- [Exercise directions] Could you please return each line of the data that has the word "below"?

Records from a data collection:
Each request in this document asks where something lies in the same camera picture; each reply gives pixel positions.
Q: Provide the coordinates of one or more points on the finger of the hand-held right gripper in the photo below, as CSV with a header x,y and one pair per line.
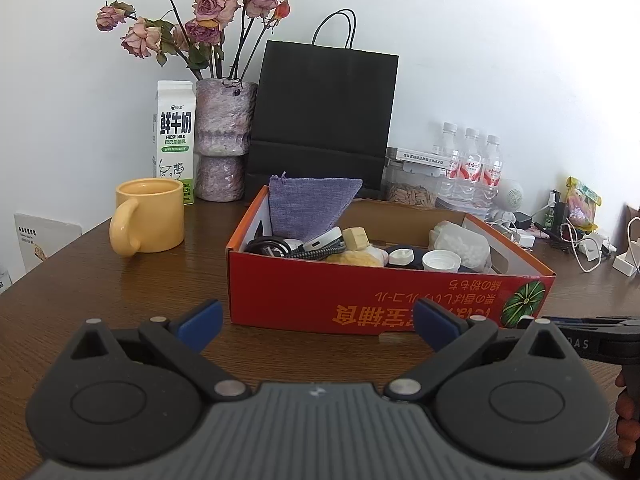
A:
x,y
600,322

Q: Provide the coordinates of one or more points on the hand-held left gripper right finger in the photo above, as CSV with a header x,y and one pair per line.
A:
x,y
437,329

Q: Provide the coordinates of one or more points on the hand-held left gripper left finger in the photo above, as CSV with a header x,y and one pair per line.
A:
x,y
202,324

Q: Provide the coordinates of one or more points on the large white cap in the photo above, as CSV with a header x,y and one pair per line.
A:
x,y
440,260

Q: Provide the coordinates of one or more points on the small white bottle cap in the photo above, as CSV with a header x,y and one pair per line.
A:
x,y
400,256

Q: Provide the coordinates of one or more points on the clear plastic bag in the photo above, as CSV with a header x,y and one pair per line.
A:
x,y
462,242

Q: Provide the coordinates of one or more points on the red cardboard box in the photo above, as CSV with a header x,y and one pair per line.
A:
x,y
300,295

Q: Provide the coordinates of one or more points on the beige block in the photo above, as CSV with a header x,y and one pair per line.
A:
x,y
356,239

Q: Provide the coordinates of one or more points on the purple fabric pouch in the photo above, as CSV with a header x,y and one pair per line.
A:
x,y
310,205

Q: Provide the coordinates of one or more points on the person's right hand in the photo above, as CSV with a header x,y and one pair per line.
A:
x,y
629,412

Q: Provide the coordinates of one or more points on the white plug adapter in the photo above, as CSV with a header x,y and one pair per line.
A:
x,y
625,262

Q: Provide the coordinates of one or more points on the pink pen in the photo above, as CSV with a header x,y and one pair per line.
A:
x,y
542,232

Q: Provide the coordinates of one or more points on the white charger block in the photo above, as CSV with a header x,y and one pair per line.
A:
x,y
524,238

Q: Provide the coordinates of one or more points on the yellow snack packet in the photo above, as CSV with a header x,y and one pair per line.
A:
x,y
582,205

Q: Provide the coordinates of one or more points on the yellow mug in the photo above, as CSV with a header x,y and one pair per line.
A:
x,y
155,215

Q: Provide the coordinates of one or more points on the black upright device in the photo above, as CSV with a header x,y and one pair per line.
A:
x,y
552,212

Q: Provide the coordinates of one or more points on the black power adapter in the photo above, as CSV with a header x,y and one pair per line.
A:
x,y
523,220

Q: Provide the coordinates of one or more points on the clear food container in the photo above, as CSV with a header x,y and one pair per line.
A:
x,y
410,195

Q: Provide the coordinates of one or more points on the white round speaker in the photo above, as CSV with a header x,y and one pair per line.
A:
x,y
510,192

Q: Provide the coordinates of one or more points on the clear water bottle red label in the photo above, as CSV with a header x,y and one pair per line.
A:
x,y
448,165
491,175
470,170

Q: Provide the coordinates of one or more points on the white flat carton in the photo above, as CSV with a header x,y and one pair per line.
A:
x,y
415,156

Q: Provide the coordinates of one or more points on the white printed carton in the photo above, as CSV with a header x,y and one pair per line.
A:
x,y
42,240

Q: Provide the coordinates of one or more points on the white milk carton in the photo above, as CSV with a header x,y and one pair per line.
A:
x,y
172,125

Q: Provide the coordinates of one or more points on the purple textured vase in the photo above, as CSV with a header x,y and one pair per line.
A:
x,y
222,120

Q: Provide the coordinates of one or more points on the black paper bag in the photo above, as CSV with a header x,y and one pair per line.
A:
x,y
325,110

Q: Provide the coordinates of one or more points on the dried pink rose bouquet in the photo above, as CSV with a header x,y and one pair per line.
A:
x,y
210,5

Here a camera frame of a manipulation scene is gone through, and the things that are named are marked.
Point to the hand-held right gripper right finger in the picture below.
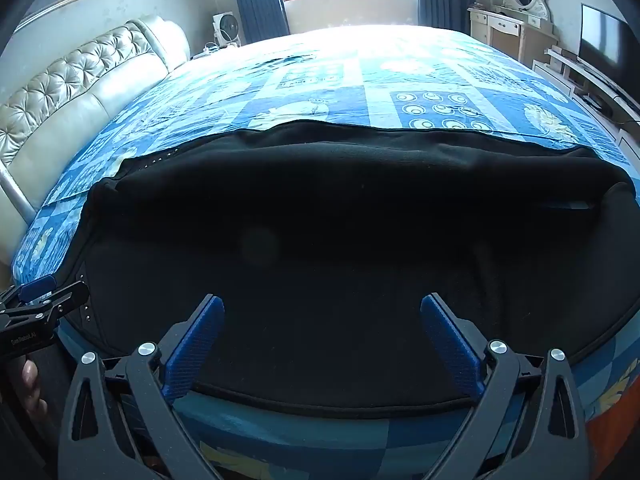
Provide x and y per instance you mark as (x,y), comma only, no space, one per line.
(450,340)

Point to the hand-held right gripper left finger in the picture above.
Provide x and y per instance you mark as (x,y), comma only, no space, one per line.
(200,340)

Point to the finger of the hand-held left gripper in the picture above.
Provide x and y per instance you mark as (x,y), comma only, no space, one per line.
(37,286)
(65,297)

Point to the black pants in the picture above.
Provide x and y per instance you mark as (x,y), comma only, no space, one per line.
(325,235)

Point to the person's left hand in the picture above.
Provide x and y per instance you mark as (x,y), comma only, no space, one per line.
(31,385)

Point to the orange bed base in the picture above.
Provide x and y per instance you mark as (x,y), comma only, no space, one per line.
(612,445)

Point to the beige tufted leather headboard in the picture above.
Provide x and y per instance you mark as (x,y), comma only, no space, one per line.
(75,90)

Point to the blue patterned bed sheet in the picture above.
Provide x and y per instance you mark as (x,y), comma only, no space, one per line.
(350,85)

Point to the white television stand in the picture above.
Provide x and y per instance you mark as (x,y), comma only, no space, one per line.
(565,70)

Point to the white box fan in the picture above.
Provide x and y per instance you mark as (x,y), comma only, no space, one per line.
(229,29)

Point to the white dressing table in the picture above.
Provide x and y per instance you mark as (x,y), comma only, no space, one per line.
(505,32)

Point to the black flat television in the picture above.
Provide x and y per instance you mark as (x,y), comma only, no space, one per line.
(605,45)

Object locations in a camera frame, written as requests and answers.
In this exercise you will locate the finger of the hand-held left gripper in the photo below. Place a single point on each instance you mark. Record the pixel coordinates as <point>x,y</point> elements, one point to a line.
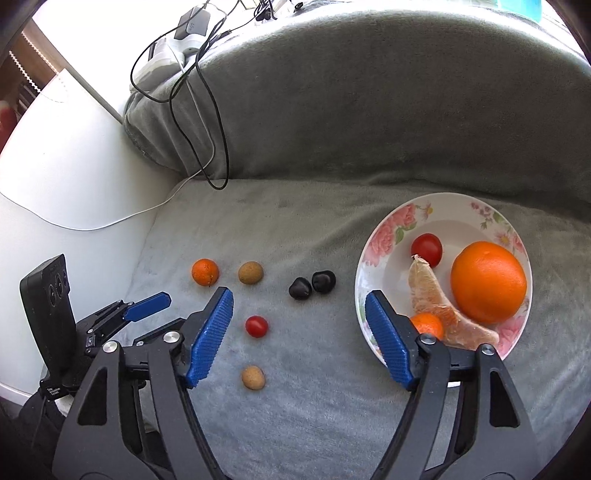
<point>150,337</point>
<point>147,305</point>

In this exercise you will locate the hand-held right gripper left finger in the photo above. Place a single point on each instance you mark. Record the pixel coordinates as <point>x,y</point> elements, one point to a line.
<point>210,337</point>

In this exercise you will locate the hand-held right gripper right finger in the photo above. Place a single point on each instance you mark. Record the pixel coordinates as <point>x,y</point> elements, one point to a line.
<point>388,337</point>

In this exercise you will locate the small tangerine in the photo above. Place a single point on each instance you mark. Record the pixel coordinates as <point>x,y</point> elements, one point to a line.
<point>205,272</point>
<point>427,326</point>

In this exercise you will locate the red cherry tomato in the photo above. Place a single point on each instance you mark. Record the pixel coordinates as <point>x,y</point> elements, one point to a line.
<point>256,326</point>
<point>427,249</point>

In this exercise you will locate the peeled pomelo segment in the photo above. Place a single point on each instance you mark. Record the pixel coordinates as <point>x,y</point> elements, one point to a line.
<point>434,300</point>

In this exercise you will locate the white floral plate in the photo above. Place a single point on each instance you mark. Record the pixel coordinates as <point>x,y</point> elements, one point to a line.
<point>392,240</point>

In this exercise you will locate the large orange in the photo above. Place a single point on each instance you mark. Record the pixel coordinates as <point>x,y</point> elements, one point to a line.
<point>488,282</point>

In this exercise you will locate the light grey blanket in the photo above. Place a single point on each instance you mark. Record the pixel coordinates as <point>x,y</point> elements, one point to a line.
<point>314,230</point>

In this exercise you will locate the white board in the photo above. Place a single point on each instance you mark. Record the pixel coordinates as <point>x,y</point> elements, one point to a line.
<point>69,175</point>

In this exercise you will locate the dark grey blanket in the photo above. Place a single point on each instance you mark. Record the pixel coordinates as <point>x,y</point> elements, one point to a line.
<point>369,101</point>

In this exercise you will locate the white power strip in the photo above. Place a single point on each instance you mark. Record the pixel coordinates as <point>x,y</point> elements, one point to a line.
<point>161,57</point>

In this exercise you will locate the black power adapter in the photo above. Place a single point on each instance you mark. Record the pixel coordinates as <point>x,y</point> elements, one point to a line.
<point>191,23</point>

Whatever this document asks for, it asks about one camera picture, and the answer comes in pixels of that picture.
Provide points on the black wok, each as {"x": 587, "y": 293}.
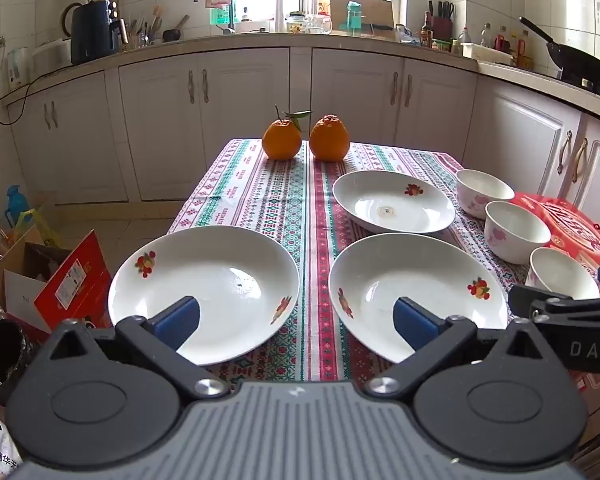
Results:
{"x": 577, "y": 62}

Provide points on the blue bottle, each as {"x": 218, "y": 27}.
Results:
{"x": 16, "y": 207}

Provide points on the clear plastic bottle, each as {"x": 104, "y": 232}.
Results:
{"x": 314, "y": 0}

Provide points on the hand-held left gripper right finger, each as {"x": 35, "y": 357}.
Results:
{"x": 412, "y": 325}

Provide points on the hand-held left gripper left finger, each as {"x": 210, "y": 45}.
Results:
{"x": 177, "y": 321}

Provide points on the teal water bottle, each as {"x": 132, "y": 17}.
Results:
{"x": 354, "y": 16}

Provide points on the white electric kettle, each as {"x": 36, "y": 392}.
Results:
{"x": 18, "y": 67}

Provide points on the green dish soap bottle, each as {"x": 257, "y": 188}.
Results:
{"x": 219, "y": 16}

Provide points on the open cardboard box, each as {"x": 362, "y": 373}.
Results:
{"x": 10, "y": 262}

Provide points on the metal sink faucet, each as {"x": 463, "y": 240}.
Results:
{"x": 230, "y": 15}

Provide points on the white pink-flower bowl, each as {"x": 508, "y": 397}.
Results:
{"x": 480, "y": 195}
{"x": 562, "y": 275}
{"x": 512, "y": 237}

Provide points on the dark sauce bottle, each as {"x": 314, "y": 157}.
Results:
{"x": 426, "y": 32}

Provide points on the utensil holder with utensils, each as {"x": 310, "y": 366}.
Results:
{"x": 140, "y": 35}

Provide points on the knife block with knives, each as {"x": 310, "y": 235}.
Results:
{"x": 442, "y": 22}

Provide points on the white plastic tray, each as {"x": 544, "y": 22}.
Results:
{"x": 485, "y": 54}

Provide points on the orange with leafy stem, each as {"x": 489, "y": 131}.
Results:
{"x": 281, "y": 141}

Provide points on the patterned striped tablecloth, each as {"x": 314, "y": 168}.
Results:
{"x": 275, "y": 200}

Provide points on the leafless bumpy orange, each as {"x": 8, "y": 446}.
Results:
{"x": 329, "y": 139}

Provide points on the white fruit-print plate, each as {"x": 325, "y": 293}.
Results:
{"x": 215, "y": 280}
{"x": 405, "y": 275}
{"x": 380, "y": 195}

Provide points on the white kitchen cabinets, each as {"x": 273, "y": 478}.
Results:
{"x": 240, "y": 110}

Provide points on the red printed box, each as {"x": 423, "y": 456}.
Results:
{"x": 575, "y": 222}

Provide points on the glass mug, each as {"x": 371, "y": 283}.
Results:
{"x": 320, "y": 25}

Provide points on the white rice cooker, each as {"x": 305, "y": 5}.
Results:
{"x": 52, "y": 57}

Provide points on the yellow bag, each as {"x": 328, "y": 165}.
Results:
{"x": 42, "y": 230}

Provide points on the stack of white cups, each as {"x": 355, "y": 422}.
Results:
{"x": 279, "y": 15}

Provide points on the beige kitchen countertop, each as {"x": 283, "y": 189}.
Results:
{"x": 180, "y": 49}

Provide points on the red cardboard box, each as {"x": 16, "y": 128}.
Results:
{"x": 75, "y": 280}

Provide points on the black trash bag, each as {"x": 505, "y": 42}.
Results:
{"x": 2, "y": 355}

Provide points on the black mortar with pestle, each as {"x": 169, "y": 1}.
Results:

- [Exercise result]
Q: Provide the coordinates of one or more points on the finger of the hand-held right gripper in the photo below, as CSV with a header x,y and one pair per line.
Point to the hand-held right gripper right finger in the picture below.
In this exercise you will locate the finger of the hand-held left gripper in the photo below. Place a single point on each instance you mark. Record the pixel coordinates as <point>x,y</point> elements, one point to a line.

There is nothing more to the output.